Le problème, c'est Facebook

Les étudiants s'indignent de la réaction de leur professeur et se désolent de la sanction. Leurs intentions étaient bonnes mais le résultat est là: le fruit de leur labeur ne sera pas récompensé.

« Dans tous les cas, je ne pense pas que nous soyons en tort et j'assume totalement d'avoir fait partie de ce groupe. Il n'y a pas plagiat juste de l'entraide. Les années précédentes les étudiants faisaient sûrement de même, par un autre moyen et ça n'a jamais gêné personne tout simplement car ils n'étaient pas au courant. Si ils s'imaginent que nous sommes les premiers à le faire, ils me mettent le doigt dans l'œil… ».
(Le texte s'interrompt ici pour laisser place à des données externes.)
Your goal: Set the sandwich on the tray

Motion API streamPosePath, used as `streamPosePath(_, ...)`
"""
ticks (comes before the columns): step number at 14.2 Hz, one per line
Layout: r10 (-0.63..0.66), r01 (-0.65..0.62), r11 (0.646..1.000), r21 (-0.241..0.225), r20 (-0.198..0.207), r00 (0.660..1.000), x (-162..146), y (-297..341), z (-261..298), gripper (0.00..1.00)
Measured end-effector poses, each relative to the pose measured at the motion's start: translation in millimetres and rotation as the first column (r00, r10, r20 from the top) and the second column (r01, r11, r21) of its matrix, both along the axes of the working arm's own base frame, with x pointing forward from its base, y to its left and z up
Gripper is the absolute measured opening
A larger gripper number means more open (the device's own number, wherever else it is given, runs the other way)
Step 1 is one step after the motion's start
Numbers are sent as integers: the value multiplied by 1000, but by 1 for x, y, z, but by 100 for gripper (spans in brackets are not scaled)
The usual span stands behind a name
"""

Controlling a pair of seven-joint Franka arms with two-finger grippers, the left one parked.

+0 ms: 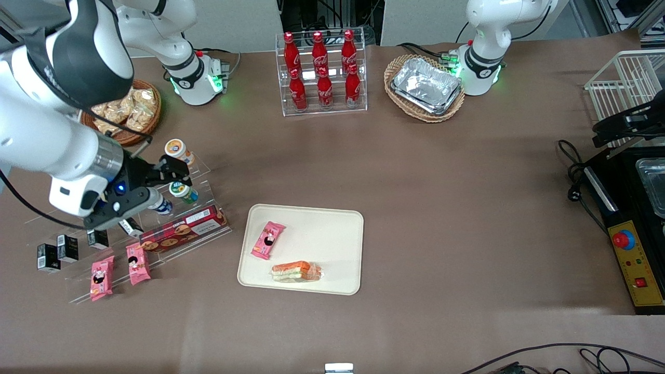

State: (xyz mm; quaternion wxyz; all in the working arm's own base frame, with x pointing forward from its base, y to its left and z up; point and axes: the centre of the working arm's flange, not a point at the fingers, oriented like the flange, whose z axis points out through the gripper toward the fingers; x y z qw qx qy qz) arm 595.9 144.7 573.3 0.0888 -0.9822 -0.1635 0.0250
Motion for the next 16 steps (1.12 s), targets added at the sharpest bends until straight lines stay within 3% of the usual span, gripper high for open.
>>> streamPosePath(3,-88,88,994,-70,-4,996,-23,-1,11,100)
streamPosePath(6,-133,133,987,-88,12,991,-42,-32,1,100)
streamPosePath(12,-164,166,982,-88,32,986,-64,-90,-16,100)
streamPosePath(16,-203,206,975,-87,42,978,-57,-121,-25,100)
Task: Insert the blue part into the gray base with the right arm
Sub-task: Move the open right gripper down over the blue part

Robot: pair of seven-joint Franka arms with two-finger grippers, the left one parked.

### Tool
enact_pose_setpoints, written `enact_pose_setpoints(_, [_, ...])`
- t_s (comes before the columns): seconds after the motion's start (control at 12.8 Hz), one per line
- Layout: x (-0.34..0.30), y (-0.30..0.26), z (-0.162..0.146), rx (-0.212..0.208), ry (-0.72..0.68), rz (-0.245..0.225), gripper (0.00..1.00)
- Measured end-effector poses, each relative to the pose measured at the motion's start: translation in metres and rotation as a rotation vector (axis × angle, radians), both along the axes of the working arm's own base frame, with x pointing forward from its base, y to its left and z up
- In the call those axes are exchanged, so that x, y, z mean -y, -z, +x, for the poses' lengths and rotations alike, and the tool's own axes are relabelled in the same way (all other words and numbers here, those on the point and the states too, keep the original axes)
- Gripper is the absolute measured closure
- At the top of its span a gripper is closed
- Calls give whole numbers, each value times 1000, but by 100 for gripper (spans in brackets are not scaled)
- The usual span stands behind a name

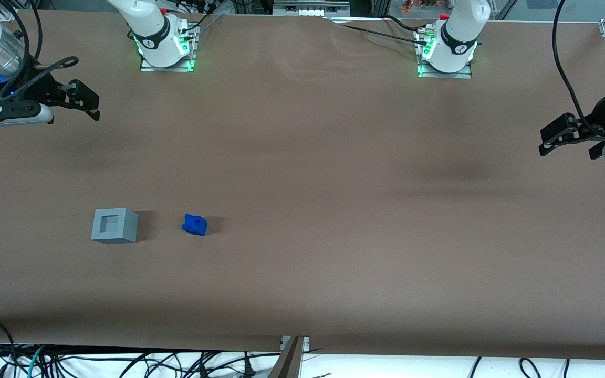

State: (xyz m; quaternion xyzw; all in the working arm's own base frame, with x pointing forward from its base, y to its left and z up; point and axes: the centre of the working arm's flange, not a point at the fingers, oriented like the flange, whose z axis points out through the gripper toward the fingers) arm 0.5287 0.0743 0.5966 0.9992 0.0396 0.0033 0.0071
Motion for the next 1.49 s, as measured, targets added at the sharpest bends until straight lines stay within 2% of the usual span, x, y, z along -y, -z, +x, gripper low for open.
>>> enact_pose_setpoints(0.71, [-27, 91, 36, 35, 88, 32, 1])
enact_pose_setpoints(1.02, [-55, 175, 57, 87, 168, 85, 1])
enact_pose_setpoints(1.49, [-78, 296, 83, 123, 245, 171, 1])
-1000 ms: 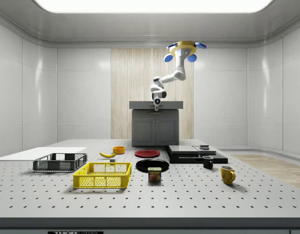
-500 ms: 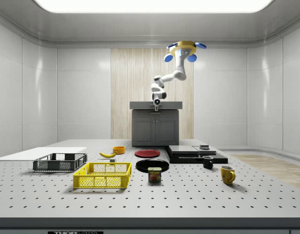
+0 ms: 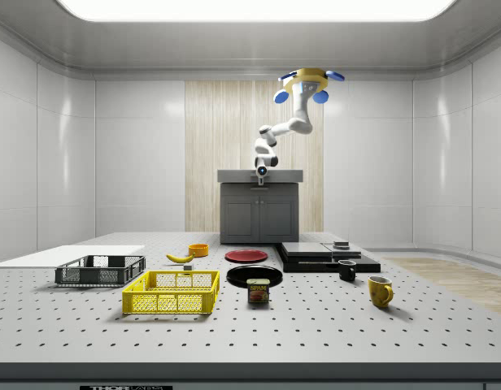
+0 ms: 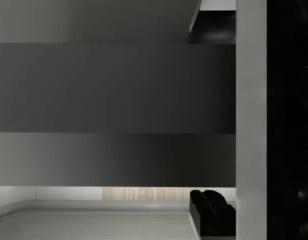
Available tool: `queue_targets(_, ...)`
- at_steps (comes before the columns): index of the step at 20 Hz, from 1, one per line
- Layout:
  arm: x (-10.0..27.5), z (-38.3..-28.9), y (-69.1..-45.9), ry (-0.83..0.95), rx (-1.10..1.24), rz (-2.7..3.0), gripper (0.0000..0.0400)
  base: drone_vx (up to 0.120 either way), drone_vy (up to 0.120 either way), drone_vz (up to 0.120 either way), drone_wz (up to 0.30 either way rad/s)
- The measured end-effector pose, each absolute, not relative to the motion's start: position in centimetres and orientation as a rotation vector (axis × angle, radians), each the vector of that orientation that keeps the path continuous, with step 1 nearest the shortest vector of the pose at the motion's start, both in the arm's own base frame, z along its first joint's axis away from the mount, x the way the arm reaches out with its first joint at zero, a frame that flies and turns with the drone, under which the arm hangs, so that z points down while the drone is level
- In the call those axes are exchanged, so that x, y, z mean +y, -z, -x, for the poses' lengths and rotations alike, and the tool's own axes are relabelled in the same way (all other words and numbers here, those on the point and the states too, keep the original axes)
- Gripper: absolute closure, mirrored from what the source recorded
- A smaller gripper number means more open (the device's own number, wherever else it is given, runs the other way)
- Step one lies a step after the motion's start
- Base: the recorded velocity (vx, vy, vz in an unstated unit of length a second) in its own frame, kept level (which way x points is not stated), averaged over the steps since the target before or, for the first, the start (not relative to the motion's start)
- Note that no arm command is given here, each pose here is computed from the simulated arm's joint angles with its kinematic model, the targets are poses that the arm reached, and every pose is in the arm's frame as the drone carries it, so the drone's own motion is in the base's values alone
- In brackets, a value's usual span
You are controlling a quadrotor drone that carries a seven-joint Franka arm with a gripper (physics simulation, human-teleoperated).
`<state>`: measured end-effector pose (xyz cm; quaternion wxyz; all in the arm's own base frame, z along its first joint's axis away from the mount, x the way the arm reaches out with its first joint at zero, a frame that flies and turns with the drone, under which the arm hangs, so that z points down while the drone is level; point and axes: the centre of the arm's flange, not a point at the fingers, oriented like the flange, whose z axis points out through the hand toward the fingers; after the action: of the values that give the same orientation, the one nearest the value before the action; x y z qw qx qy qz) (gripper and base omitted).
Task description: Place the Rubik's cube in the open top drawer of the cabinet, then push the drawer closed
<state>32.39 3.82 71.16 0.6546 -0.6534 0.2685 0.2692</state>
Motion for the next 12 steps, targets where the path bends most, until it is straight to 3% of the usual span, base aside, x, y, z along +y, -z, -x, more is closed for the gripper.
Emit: queue_targets(12,10.8,-32.41,-71.3,-0.612,0.610,1.481,0.0002,0.000,0.000,0.000,0.000)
« Le support les dérange plus qu'autre chose et ils se doutent bien que chaque année les étudiants doivent partager leur travail pour s'entraider et compléter leur dossier, sachant qu'en cours, on zappe toujours quelques trucs », confie Ludivine sur la page d'accueil du groupe.

Un cas isolé? Non

Le réseau social est de plus en plus utilisé pour ce genre de pratique. À un tel point que les échanges de contenu sur Facebook sont admis comme preuve matérielle en cas de fraude, selon la décision de l'organe en charge d'examiner les cas de litige concernant les examens.

Des étudiants flamands s'étaient vantés d'avoir triché à un examen sur leurs murs Facebook. Pour eux aussi la sanction fut radicale: 0/20 pour tricherie.

 Mais quand est-il des autres plateformes d'échange à l'instar de Candiulb (forum de discussion pour les étudiants de l'Université libre de Bruxelles) ou encore d'autre plateforme web 2.0.

Les outils offerts par internet offrent un panel d'utilisation aussi divers qu'utile mais avant de s'en servir mieux vaut s'y préparer comme l'écrit Nathan Soret, ce jeune bloggueur de 14 ans, qui a déjà compris comme se servir en toute sécurité de ces outils magique qu'est le web.